Sí, el patriotismo constitucional requiere símbolos del común compromiso en la defensa de derechos y libertades. La bandera no es el único. Las dos grandes revoluciones democráticas tienen otro que se concreta en sus fiestas nacionales: el 4 de julio, día de la Independencia para los norteamericanos; el 14 de julio, el día de la toma de la Bastilla, para los franceses. Los dos mitos, como todos, mirados con escrúpulos notariales resultan fantasiosos. Si el 4 de julio de 1776 hubiesen acudido a Filadelfia todos los que, en buena representación democrática, debían acudir, es improbable que se hubiera proclamado la independencia. Pero no les llegaba el dinero. En la Bastilla no había más que cuatro desgraciados y aquello fue cualquier cosa menos una demostración de voluntad de diálogo.

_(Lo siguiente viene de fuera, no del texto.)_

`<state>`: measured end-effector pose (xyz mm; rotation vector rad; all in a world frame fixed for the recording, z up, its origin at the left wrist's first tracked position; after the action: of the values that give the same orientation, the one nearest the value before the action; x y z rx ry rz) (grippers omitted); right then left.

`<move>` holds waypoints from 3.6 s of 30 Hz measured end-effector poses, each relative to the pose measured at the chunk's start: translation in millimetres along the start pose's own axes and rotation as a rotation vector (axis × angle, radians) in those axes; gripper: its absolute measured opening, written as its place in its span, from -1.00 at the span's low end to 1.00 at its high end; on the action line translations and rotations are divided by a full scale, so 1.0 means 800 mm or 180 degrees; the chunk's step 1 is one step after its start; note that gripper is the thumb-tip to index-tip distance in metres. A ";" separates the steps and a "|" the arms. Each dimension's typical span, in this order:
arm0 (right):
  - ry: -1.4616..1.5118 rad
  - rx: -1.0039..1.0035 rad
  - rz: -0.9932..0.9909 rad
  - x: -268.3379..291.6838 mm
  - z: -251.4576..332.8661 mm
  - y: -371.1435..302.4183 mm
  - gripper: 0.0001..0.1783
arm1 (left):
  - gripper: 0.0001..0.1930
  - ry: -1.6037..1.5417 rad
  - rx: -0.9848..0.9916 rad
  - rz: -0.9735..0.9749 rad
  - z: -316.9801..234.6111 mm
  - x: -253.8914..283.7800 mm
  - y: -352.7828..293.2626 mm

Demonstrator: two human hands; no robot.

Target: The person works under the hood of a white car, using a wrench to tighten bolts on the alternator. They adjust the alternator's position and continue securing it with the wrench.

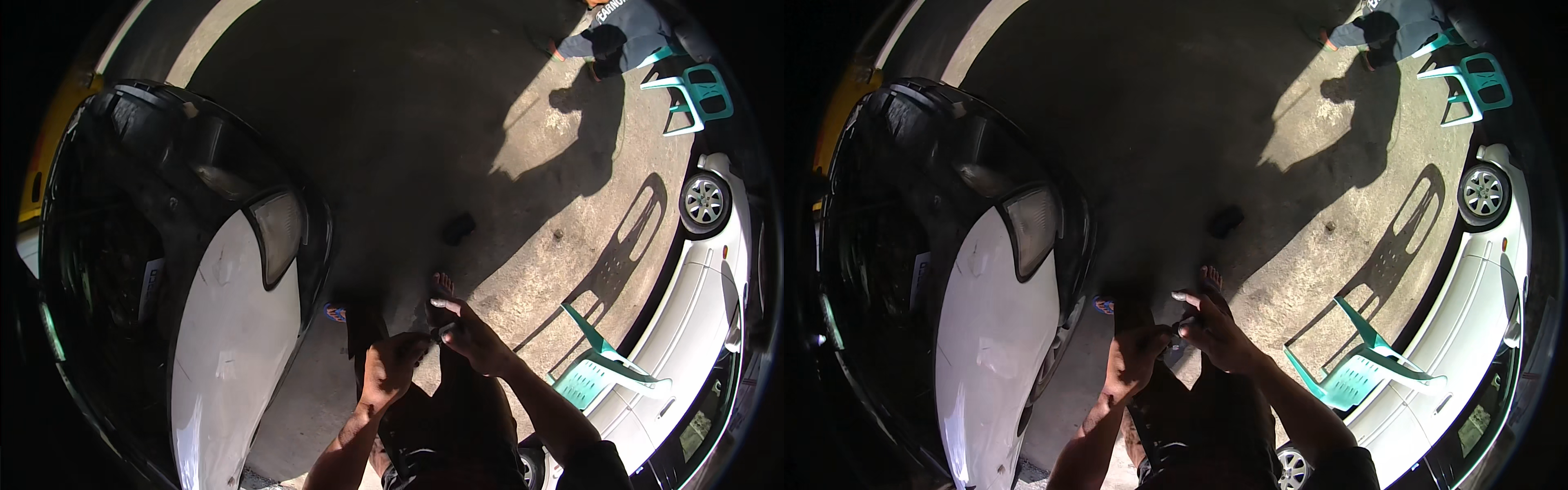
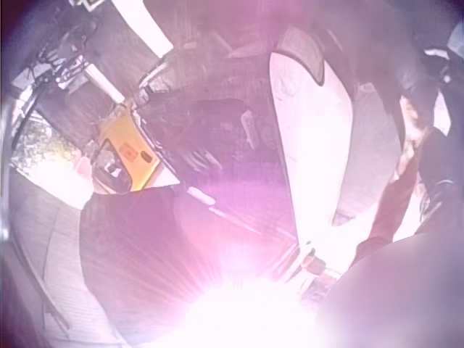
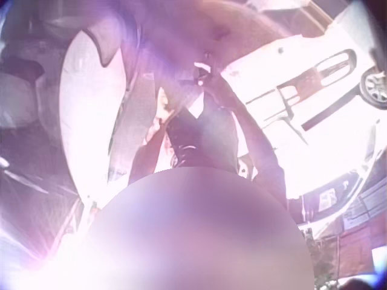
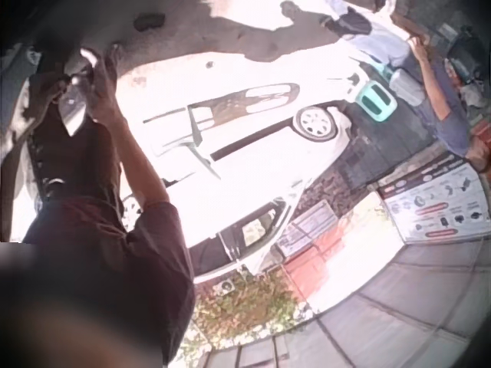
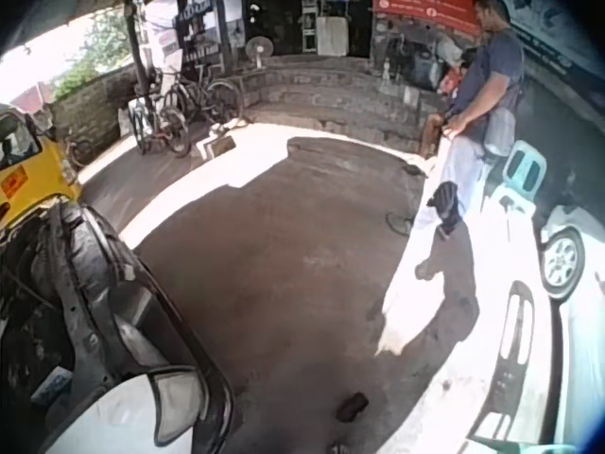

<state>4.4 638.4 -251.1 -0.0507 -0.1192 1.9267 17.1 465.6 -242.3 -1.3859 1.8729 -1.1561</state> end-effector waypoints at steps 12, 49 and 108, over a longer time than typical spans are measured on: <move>-0.2912 -0.1896 -0.1048 0.134 -0.783 0.061 -0.21 | -0.88 -0.0348 0.1653 -0.0687 0.305 0.001 0.301; 0.1536 -0.0239 -0.1070 -0.121 0.277 0.159 -0.66 | -0.79 0.0164 -0.0968 -0.1317 -0.133 0.254 -0.213; 0.0698 -0.0598 0.1906 -0.287 0.293 0.454 -0.58 | -0.85 0.0265 -0.1017 -0.2925 -0.216 0.447 -0.207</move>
<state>-275.1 283.9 -62.5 -0.4674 -0.1488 2.4840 -160.5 166.5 11.2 -2.5601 1.5116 -1.3404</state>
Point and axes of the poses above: each hand's wrist, its own y-axis towards the middle knuckle, its own x-axis out of the back of the hand, z = x × y, the point moved 6 cm from there along y, towards the middle knuckle, and after that the axes turned 15 degrees about x, right-handed, at the moved point
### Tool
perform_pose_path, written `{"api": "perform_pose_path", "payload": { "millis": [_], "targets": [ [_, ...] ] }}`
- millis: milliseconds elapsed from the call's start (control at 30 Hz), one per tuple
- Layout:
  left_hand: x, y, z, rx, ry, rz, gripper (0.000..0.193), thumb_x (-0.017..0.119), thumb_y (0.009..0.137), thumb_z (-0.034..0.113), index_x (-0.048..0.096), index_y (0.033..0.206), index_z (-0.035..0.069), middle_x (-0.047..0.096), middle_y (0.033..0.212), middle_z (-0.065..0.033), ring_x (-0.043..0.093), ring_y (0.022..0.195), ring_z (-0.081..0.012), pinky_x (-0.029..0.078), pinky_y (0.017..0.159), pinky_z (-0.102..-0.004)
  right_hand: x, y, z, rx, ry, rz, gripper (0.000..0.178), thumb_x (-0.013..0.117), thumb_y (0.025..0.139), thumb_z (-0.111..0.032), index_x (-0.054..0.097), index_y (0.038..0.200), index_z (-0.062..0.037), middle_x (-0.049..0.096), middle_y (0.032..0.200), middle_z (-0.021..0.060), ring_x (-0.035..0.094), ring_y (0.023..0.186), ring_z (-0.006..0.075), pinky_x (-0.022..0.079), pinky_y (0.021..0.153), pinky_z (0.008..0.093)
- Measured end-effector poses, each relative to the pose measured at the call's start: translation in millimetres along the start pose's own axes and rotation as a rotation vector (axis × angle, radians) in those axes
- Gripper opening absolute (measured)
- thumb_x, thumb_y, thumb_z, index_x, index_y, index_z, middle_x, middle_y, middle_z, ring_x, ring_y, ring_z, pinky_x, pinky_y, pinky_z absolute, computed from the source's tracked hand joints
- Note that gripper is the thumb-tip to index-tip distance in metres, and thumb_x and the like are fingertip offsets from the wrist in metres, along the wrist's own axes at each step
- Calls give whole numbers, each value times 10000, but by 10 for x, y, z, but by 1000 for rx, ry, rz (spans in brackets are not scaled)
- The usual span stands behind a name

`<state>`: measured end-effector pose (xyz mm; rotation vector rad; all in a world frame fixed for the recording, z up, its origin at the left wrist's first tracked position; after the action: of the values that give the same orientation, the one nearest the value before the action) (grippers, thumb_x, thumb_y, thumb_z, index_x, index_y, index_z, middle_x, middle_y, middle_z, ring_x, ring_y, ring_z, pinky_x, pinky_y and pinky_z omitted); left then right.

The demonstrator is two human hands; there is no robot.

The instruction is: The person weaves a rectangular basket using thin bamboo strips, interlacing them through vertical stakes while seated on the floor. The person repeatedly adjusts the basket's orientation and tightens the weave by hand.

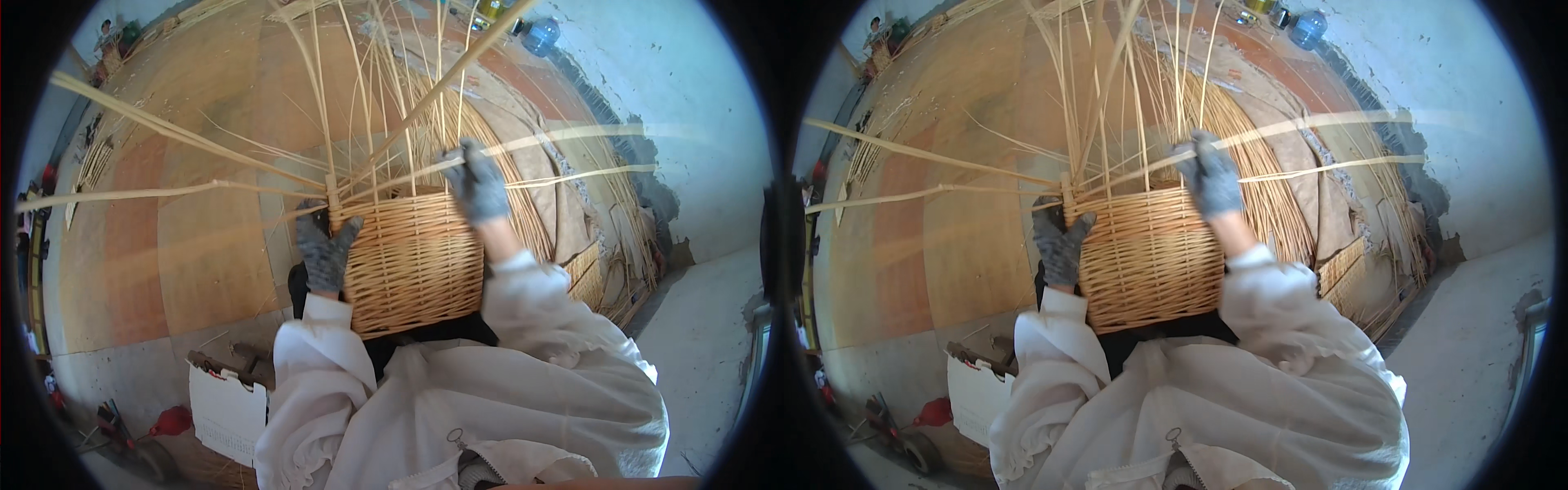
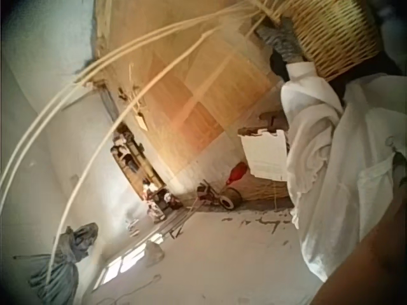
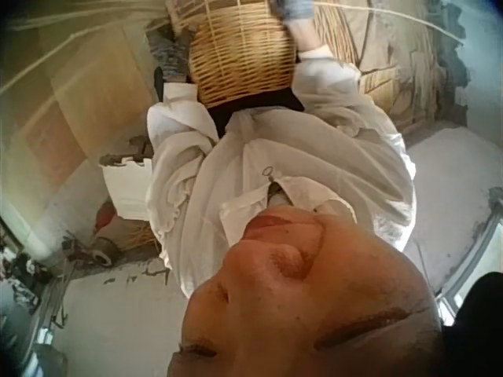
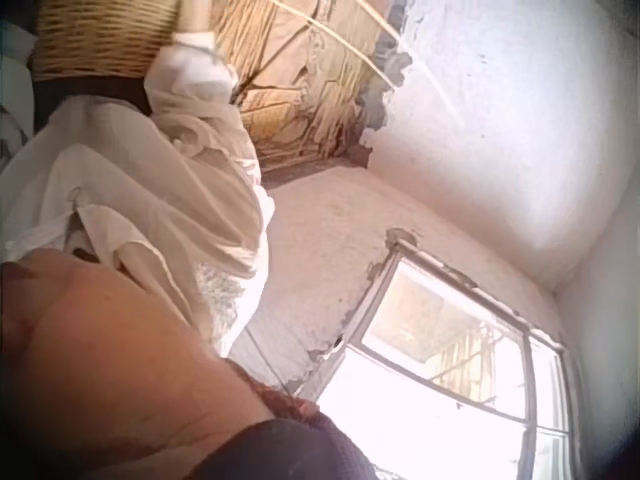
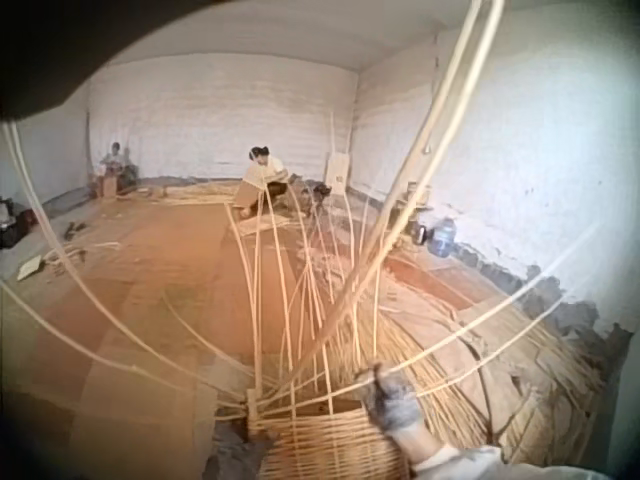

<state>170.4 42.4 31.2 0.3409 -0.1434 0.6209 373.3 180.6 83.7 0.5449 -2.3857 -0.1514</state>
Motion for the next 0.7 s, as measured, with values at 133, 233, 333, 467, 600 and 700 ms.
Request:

Pero, para lo que importa, la reescritura de esa historia participa de dos rasgos fundamentales: un compromiso popular y una reivindicación última de contenido democráticos. Son «momentos constitucionales», si me permiten usar con muchas licencias la fórmula del constitucionalista norteamericano Bruce Ackerman en su clásico We The People. El nuestro se podría ir a buscar a 1812.

En la España postfranquista también hemos tenido algún genuino movimiento constitucional. Lamentablemente, no lo fue la reacción frente al 23-F, con una ciudadanía remisa y, si no me engaña el instinto, más preocupada por la paz civil que por la defensa de las libertades. Pero sí las reacciones ante el asesinato de Miguel Ángel Blanco o ante el intento golpista del otoño de 2017. En aquellos días los ciudadanos salieron a defender sus libertades, identificaron a quienes las amenazaban y se reconocieron en el compromiso con sus conciudadanos, de todos, en cualquier rincón de España. Sin esperar a que los convocaran. Al revés, allí tuvieron que acudir, remoloneando, los Iceta y unos cuantos peneuvistas. Lo de que remoloneaban tardamos pocas semanas en descubrirlo.

Una sociedad hondamente democrática debería recordar esas fechas. Sería el mejor modo de reconocernos miembros de una nación democrática. Naturalmente, no ignoro que se trata de una fantasía, de que nuestra historia oficial, la que lleva camino de ser obligatoria, la están escribiendo quienes amenazaron vidas y libertades en aquellos memorables momentos constitucionales.

Félix Ovejero es profesor de la Universidad de Barcelona.